Some African trade did persist across colonial boundaries. For instance, the centuries’ old trade in kola nuts and gold from the forests of West Africa to North Africa never completely ceased. Besides, new forms of African trade developed, notably with regard to supplying foodstuffs to towns or cash-crop areas where there was insufficiency of food. That kind of trade could be entirely within a colony or it could cross colonial boundaries. However, the sum total of energy that went into expansion of inter-African trade was extremely small in comparison with trade that was export-oriented. Since this inter-African trade did not bring benefits to Europeans, it was not encouraged by them, and up to the latter part of the colonial period only 10 percent of Africa’s trade was internal.

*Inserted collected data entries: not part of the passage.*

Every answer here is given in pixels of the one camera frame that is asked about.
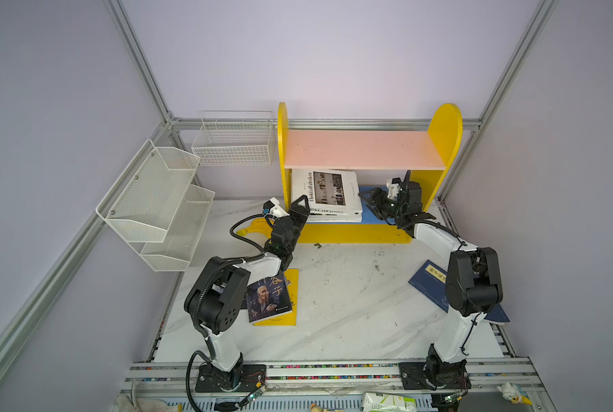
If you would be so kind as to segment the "aluminium front rail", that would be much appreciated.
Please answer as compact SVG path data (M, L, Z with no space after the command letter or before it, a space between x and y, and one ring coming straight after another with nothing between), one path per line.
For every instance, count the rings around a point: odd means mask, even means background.
M183 411L216 411L226 403L244 401L244 411L362 411L368 392L416 400L416 411L554 411L555 405L527 358L471 360L468 390L405 390L398 360L337 360L336 362L268 362L265 382L248 393L197 393L198 369L185 363L138 363L121 390L131 400L159 399L180 404ZM533 405L512 404L497 390L506 382L520 386Z

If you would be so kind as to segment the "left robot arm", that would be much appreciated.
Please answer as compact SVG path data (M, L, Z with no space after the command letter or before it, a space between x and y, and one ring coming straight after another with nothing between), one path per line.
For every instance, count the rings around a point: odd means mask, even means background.
M194 283L184 310L209 350L208 355L198 354L218 372L230 374L241 369L243 355L231 327L246 298L247 287L252 279L282 275L289 269L309 215L306 195L298 197L288 209L283 209L275 198L265 202L262 213L238 221L229 230L231 236L248 243L258 254L212 257ZM256 219L270 228L270 238L263 245L236 233L239 226Z

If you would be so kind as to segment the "white cloth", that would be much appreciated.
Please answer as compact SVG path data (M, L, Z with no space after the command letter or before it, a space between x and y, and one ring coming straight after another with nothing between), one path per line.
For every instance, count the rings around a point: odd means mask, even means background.
M119 412L182 412L180 404L170 405L159 399L135 398L119 395L115 400L114 411Z

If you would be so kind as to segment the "yellow pink blue bookshelf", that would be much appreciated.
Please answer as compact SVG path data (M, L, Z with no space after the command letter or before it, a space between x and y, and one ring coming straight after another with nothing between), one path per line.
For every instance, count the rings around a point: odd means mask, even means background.
M421 186L424 211L435 200L462 144L463 116L452 103L440 106L428 130L293 130L288 109L277 109L282 192L287 204L293 169L399 170ZM302 243L408 244L407 233L376 218L365 206L361 223L308 223Z

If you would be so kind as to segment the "small toy figure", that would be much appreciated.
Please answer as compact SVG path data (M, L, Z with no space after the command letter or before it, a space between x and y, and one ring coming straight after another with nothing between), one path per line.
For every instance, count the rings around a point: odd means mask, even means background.
M501 393L505 400L510 401L512 404L533 405L525 391L514 383L506 382L500 386L497 386L497 390Z

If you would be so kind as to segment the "yellow paperback book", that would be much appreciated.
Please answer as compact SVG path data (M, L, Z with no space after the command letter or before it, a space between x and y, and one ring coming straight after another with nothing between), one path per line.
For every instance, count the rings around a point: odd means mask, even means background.
M272 282L271 297L277 308L271 315L264 315L254 326L296 326L298 312L298 289L300 272L287 270L282 283Z

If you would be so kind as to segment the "blue book yellow label near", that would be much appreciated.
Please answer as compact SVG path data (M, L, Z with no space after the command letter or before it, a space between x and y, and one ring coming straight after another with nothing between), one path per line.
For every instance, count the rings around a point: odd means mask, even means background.
M447 312L449 308L446 282L447 273L430 260L427 260L409 279L410 286L425 295L444 312Z

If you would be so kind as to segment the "white green carton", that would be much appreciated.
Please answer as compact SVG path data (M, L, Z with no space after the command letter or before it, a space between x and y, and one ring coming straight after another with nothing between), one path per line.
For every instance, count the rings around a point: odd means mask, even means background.
M415 412L416 400L399 395L368 392L364 395L363 412Z

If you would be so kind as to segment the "white Chokladfabriken book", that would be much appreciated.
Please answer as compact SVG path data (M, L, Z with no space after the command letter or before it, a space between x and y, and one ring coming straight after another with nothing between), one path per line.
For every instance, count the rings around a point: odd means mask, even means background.
M294 202L306 196L312 214L361 216L363 207L355 172L328 169L293 169L290 194Z

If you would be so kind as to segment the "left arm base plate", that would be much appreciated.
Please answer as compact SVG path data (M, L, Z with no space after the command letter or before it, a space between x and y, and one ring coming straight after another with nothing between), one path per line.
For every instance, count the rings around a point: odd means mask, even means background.
M198 377L193 389L197 393L240 392L248 393L256 390L265 382L267 365L247 364L234 367L224 372L210 364L204 364L198 369Z

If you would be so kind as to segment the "white Javen Mao portfolio book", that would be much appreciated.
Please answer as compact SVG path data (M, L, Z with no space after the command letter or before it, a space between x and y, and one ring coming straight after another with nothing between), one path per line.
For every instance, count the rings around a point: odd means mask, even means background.
M320 215L311 214L308 216L308 223L361 223L362 215Z

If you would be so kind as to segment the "blue book yellow label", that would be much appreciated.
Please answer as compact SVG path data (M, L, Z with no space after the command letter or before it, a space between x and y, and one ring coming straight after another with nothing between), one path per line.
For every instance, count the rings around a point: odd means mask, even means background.
M447 273L430 260L427 260L409 279L410 286L425 295L444 312L447 312L449 308L446 282Z
M504 325L510 322L509 317L503 307L498 304L486 315L485 320L491 324Z

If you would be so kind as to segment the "blue book yellow label far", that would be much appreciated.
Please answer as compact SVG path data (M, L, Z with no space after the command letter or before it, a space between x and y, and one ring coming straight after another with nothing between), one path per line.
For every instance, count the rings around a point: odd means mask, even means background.
M503 307L498 304L486 315L485 320L491 324L504 325L510 322L509 317Z

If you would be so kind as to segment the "yellow banana bunch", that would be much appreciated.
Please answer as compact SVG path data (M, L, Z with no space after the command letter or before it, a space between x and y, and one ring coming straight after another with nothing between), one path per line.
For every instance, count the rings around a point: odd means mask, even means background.
M235 233L245 239L251 240L261 247L270 240L272 227L265 221L264 218L256 218L246 222L239 228L236 228Z

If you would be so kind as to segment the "white mesh two-tier rack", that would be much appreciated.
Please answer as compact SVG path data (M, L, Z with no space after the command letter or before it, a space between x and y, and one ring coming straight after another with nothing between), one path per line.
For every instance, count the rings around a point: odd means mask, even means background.
M214 201L196 184L200 158L147 140L95 208L155 272L186 271Z

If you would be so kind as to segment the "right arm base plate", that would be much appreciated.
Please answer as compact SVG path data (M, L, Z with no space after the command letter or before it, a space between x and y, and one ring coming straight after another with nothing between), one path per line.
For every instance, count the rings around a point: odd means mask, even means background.
M466 361L457 363L401 362L399 375L405 390L468 390Z

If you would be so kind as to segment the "dark purple portrait book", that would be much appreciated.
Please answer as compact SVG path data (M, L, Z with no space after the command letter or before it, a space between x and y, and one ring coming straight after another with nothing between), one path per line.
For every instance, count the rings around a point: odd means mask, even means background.
M271 295L272 282L282 283L284 274L268 276L262 278L246 287L246 309L248 319L251 324L263 318L264 315L271 315L277 308L277 303Z

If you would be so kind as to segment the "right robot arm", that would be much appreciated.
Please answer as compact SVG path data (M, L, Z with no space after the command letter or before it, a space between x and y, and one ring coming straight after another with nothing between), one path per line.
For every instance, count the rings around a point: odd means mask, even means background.
M427 244L449 258L445 296L448 309L437 340L430 345L424 375L432 387L443 387L464 376L471 342L479 324L503 299L497 252L463 240L424 211L417 197L421 186L408 177L395 178L385 190L376 187L360 193L363 204L381 221Z

It is also worth noting that Africa was denied the opportunity of developing healthy trade links with parts of the world other than Europe and North America. Some trade persisted across the Indian Ocean, but on the whole it is fair to say that the roads in Africa led to the seaports and the sea lanes led to Western Europe and North America. That kind of lopsidedness is today part of the pattern of underdevelopment and dependence.

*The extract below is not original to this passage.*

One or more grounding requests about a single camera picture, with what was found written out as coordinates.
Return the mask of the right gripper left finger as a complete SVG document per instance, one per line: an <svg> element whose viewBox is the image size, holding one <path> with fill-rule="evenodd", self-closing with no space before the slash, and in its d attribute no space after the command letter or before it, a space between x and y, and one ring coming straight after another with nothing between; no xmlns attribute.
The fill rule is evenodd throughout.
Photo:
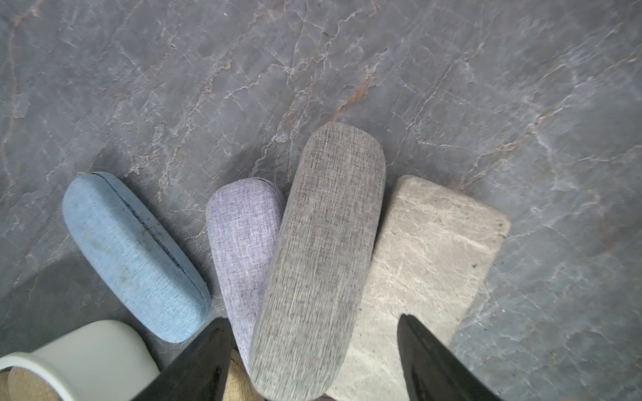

The damaging impact of capitalism on African technology is even more clearly measurable in the colonial period than in the earlier centuries. In spite of the slave trade and of the import of European goods, most African handicraft industries still had vitality at the start of the colonial period. They had undergone no technological advance and they had not expanded, but they had survived. The mass production of the more recent phase of capitalism, virtually obliterated African industries such as cloth, salt, soap, iron, and even pottery-making.

Besides, as was true of the European slave trade, the destruction of technology under colonialism must be related to the barriers raised in the path of African initiative. The vast majority of Africans drawn into the colonial money economy were simply providing manual labor, which stimulated perspiration rather than scientific initiative.

Colonialism induced the African ironworker to abandon the process of extracting iron from the soil and to concentrate instead on working scraps of metal imported from Europe. The only compensation for that interruption would have been the provision of modern techniques in the extraction and processing of iron. However, those techniques were debarred from Africa, on the basis of the international division of labor under imperialism. As was seen earlier, the non-industrialization of Africa was not left to chance. It was deliberately enforced by stopping the transference to Africa of machinery and skills which would have given competition to European industry in that epoch.

Colonialism provided Africa with no real growth points. For instance, a colonial town in Africa was essentially a center of administration rather than industry. Towns did attract large numbers of Africans, but only to offer them a very unstable life based on unskilled and irregular employment. European towns had slums, but the squalor of towns in underdeveloped countries is a special phenomenon. It was a consequence of the inability of those towns to play the role of expanding the productive base. Fortunately, Africa was never as badly off in this respect as Asia and Latin America.

Instead of speeding up growth, colonial activities such as mining and cash-crop farming sped up the decay of “traditional” African life.